Interpretability and Explainability with Aruna Chakkirala

Published 9 months, 1 week ago
Description
  • Her early inspiration while growing up in Goa with limited exposure to career options. Her Father’s intellectual influence despite personal hardships and shift in focus to technology.
  • Personal tragedy sparked a resolve to become financially independent and learn deeply.
  • Inspirational quote that shaped her mindset: “Even if your dreams haven’t come true, be grateful that so haven’t your nightmares.”
  • Her first role at a startup with Hands-on work with networking protocols (LDAP, VPN, DNS). Learning using only RFCs and O'Reilly books—no StackOverflow! Importance of building deep expertise for long-term success.
  • Experiences with Troubleshooting and System Thinking; Transitioned from reactive fixes to logical, structured problem-solving. Her depth of understanding helped in debugging and system optimization.

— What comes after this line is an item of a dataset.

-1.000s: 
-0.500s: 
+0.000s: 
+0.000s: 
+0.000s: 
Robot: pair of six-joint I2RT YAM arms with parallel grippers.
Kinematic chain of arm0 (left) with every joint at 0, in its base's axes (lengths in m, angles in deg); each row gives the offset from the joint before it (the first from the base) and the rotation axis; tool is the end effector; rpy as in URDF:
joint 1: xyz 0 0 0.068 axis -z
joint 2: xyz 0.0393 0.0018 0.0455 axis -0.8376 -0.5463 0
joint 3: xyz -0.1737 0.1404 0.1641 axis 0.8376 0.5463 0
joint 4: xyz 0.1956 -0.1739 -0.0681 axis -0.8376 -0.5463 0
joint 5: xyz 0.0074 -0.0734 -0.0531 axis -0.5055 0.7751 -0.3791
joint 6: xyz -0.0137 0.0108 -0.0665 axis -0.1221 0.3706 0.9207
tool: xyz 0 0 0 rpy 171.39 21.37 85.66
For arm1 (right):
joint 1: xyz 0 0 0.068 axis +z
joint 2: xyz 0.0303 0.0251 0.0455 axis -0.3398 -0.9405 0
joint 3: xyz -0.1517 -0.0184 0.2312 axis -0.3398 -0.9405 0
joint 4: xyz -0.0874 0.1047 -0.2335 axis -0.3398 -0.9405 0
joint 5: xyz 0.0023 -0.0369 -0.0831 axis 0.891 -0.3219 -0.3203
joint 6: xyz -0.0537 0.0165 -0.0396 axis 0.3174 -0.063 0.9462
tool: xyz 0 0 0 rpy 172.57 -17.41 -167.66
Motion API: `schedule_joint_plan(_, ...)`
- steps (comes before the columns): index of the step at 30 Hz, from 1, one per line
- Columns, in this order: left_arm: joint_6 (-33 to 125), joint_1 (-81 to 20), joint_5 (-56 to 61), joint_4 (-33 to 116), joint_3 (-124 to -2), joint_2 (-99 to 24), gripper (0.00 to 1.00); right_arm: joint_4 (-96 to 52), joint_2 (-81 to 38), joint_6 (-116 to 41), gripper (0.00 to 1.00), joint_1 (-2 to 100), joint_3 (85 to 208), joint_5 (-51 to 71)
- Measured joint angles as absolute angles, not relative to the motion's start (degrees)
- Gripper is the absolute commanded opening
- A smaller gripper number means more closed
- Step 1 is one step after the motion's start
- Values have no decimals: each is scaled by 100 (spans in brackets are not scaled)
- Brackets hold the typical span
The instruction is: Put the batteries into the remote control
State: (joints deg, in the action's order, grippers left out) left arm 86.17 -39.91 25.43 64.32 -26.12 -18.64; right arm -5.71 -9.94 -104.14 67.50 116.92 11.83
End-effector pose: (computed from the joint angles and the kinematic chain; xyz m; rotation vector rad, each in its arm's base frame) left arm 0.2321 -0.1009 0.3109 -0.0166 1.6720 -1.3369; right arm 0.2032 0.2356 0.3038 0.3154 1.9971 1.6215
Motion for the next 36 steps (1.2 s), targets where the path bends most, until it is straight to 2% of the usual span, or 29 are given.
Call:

  • Career move to Yahoo where she led Service Engineering for mobile and ads across global data centers got early exposure to big data and machine learning through ad recommendation systems and built "performance and scale muscle" through working at massive scale.
  • Challenges of Scale and Performance Then vs. Now: Problems remain the same, but data volumes and complexity have exploded. How modern tools (like AI/ML) can help identify relevance and anomalies in large data sets.
  • Design with Scale in Mind - Importance of flipping the design approach: think scale-first, not POC-first. Encourage starting with a big-picture view, even when building a small prototype. Highlights multiple scaling dimensions—data, compute, network, security.
  • Getting Into ML and Data Science with early spark from MOOCs, TensorFlow experiments, and statistics; Transition into data science role at Infoblox, a cybersecurity firm with focus areas on DNS security, anomaly detection, threat intelligence.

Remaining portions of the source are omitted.